## [GOAL OF THE EXERCISE]
Within the data below, find the string "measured" and return each line where it occurs.

## [Dataset excerpts]

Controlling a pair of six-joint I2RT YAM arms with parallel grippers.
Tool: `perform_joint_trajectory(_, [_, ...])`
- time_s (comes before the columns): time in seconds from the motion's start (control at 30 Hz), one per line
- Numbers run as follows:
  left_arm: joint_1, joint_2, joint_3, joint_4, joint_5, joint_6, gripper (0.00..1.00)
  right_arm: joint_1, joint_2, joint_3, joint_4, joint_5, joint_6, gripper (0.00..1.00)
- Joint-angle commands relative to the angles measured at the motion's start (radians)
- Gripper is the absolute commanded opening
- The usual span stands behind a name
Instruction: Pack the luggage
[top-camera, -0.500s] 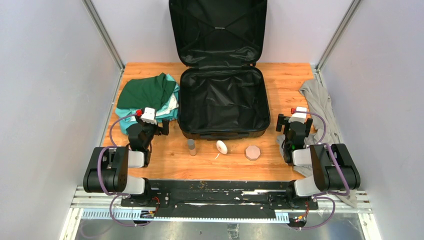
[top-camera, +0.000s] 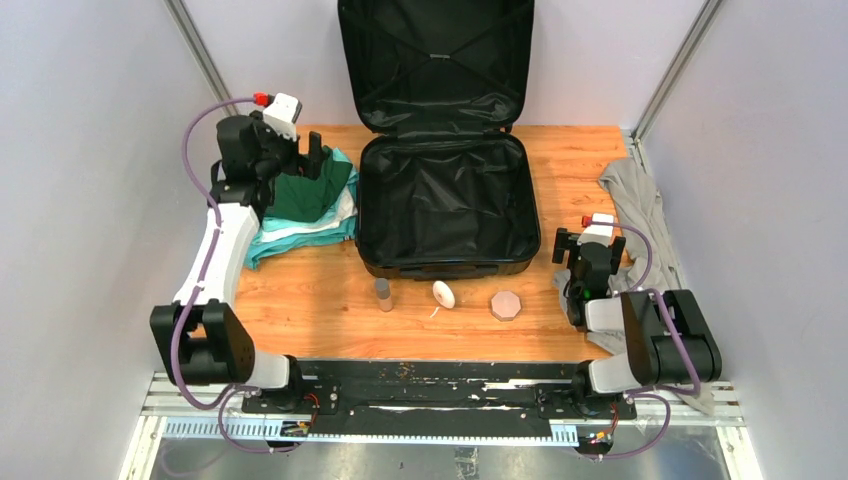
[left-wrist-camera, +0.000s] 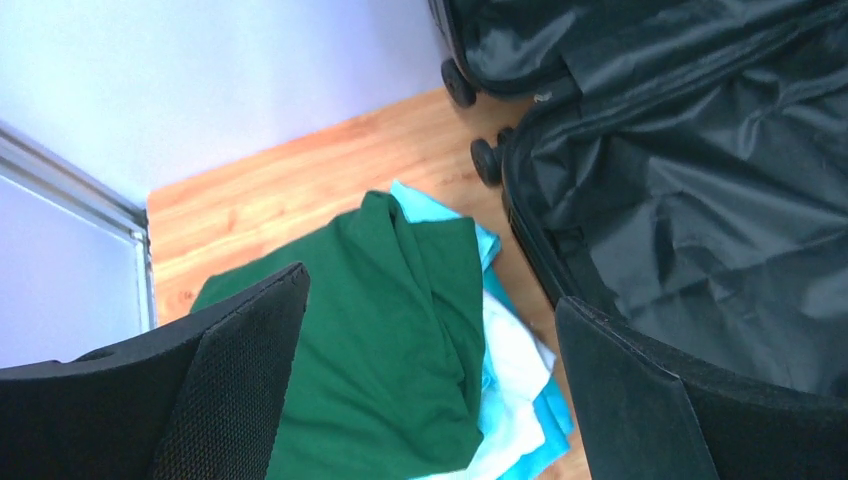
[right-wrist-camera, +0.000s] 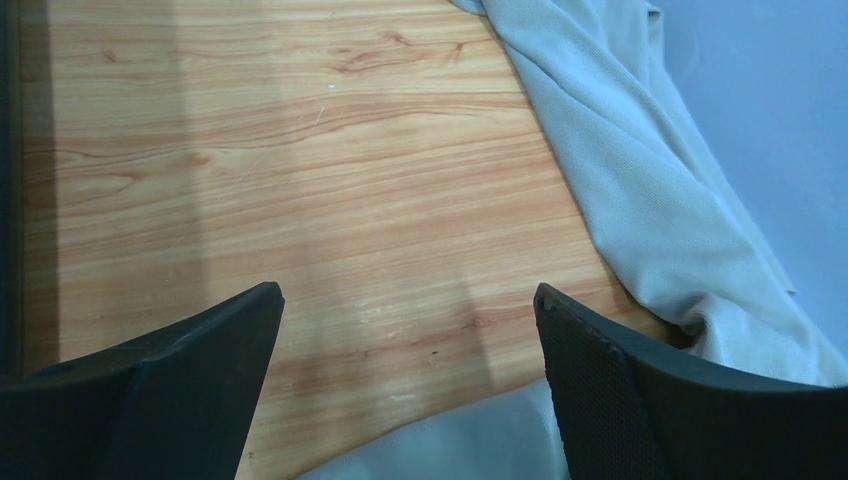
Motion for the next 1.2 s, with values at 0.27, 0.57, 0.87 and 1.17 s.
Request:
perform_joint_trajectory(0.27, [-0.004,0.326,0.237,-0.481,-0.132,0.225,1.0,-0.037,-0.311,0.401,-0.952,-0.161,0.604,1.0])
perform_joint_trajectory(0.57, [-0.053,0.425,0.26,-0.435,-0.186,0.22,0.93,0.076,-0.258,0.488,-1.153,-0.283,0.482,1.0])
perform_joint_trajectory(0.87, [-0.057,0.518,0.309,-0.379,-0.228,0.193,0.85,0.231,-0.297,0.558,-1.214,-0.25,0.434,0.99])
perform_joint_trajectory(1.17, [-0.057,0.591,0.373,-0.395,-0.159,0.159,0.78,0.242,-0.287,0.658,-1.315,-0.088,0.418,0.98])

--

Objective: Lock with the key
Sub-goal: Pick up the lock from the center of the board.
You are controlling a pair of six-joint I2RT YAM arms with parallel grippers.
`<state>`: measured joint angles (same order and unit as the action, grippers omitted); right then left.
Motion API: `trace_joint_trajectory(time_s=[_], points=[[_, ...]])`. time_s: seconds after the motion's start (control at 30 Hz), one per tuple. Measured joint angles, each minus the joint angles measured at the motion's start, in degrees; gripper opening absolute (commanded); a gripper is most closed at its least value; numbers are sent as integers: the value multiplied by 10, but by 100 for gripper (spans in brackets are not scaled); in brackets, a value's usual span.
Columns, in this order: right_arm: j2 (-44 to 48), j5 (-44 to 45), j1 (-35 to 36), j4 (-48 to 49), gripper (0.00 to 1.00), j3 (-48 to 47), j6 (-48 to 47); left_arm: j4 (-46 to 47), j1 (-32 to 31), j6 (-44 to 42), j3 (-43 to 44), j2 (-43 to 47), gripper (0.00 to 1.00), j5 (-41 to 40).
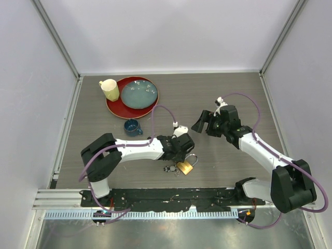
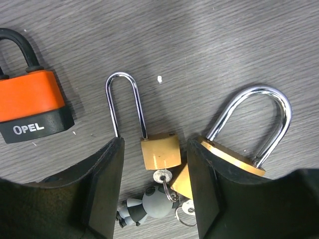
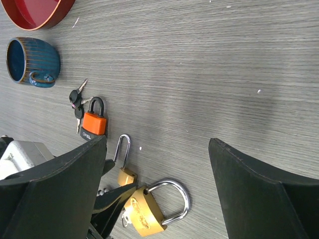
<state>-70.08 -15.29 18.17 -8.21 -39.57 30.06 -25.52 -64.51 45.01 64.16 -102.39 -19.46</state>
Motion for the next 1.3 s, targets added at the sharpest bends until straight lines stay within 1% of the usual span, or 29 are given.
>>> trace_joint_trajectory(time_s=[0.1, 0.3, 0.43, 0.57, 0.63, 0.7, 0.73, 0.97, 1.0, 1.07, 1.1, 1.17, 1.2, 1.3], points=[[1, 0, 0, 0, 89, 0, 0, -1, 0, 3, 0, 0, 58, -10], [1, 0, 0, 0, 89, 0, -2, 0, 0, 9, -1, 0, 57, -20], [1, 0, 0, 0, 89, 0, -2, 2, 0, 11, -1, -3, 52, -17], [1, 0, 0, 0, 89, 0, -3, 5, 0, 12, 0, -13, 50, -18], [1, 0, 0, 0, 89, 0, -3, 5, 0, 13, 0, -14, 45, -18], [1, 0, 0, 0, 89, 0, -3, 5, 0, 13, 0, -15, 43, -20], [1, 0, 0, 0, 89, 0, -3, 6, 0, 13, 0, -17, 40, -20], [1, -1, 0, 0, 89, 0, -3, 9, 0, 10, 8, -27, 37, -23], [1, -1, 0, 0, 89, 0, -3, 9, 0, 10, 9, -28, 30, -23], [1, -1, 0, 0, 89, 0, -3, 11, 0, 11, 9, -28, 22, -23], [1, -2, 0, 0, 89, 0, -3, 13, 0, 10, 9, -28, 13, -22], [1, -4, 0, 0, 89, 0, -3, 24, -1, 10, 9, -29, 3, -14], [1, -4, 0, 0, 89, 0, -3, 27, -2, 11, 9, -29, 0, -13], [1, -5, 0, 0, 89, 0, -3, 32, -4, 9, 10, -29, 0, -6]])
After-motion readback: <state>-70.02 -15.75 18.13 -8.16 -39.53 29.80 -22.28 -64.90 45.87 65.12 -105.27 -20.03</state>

## [RESULT OF THIS EXERCISE]
- Joint-angle commands relative to the angles measured at the motion's start (radians)
`<state>`: measured joint angles (same order and unit as the action, grippers omitted); right then left.
Motion API: `trace_joint_trajectory(time_s=[_], points=[[_, ...]])`. time_s: seconds after the motion's start (control at 30 Hz), one per tuple. Measured joint angles, each minus the joint angles measured at the motion's start, in degrees; gripper opening absolute (commanded); a gripper is most closed at its least value; numbers are sent as integers: the value multiplied by 10, but by 100 for gripper (spans in brackets are not scaled); in brackets, a value's usual span.

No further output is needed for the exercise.